夏晨星倒满两大碗酒,递一碗给苏杭知说:“我的好军师,多亏了有你,这一碗,应该敬你。”
说完便大口大口的喝起来。
苏杭知也不懈怠,但随即看到对方空空的碗和自己剩了一半酒的碗后尴尬的笑了。
夏晨星打个哈哈说:“我五岁就跟着爹爹喝酒,你比不过我的。”
“我和你恰恰相反,从小我的父亲就让我滴酒不沾的。”
“哦?那你怎么会喝酒的?”
他抬眼对上她的如花笑靥,差点晃了神。
但随即有意挑下眸子,说:“我第一次喝酒是在四年前……我的大哥被日本人抓走了,他们挑了他的手筋和脚筋,十二月二十一号那晚我喝了一大碗烈酒,杀了三个小鬼子,和组织在夜深时救出了大哥。那是我第一次杀人,从那时起,我就再也不怕这刺鼻的味道了。”说完他把剩下的半碗酒一饮而尽。
“那现在你的哥哥怎么样了?”
他沉默了好一会儿,她陡然发现他多了丝隐隐的悲伤。
“他很好。
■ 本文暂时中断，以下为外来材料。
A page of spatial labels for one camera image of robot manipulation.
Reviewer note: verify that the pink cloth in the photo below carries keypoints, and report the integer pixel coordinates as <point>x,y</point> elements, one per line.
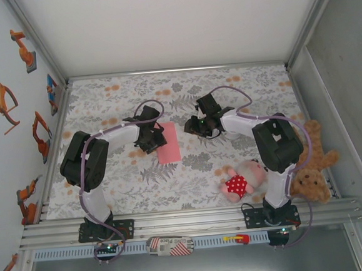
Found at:
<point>169,150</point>

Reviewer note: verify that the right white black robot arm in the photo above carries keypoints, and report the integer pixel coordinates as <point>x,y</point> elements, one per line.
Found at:
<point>279,143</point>

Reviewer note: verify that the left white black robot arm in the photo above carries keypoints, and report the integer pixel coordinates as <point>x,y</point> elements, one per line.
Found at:
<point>121,137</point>

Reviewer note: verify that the pink doll red dotted dress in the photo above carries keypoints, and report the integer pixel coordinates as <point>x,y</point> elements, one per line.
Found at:
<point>236,184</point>

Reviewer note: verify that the floral patterned table mat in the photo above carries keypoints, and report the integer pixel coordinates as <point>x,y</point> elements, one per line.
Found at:
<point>96,92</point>

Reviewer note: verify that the blue orange machine sticker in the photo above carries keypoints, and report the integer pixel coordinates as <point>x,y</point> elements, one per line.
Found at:
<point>51,89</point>

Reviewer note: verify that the small circuit board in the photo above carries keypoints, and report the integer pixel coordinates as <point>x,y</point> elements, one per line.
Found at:
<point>108,248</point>
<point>284,230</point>

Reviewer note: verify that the brown teddy bear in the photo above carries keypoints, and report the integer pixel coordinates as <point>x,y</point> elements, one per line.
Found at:
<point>313,184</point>

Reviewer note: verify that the aluminium profile frame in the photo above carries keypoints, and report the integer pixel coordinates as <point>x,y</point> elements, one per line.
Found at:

”苏杭知苦笑,突然问:“不说我了,说你吧,你还准备回夏家庄吗?”
“当然要回去!”夏晨星说:“我欠爹爹了太多。”
苏杭知一愣,问:“后悔吗?”
四目相对,火光掩映着泪光。
“不后悔”,夏晨星咬紧牙齿,“胜利了就回去!任爹爹如何责罚我。”
苏杭知呼一口气,随即看着憋笑的夏晨星说:“放心,不久就会胜利的,到那个时候,我请你去外面的世界好好逛一逛。
请你去垂柳依依的西子湖畔划船,去参观那些老建筑,去各个大街小巷,去买精致绮丽的旗袍,你穿旗袍肯定非常好看,去看戏听小曲,去歌舞坊吧,我教你跳舞。”
“你还会跳舞?”后来夏晨星永远也忘不了那个宁静安然的夜晚,他仔仔细细教她走每一个舞步,她第一次发现苏杭知身上有一种说不出的气息,那是一种温润的香味,带着甜丝丝的清凉,如阑雾从幽谷袅袅升腾,上下飘动,反复袭击着她,使她不能抵抗。
远方树木萧然,初雪纷纷扬扬。
“亡灵慰藉队”在夏晨星和苏杭知的带领下多胜少败。
夏晨星在一次战役中被一颗炮弹炸伤,截了左手大拇指,左脸也留下一块一指长的疤。
苏杭知在给她脸上的伤上药时忽然停了手,他垂下眼,眼泪砸在夏晨星的手上。
过了好一会儿,他才努力抬起头,挤出微笑,还没说出话来,却发现夏晨星正看着他。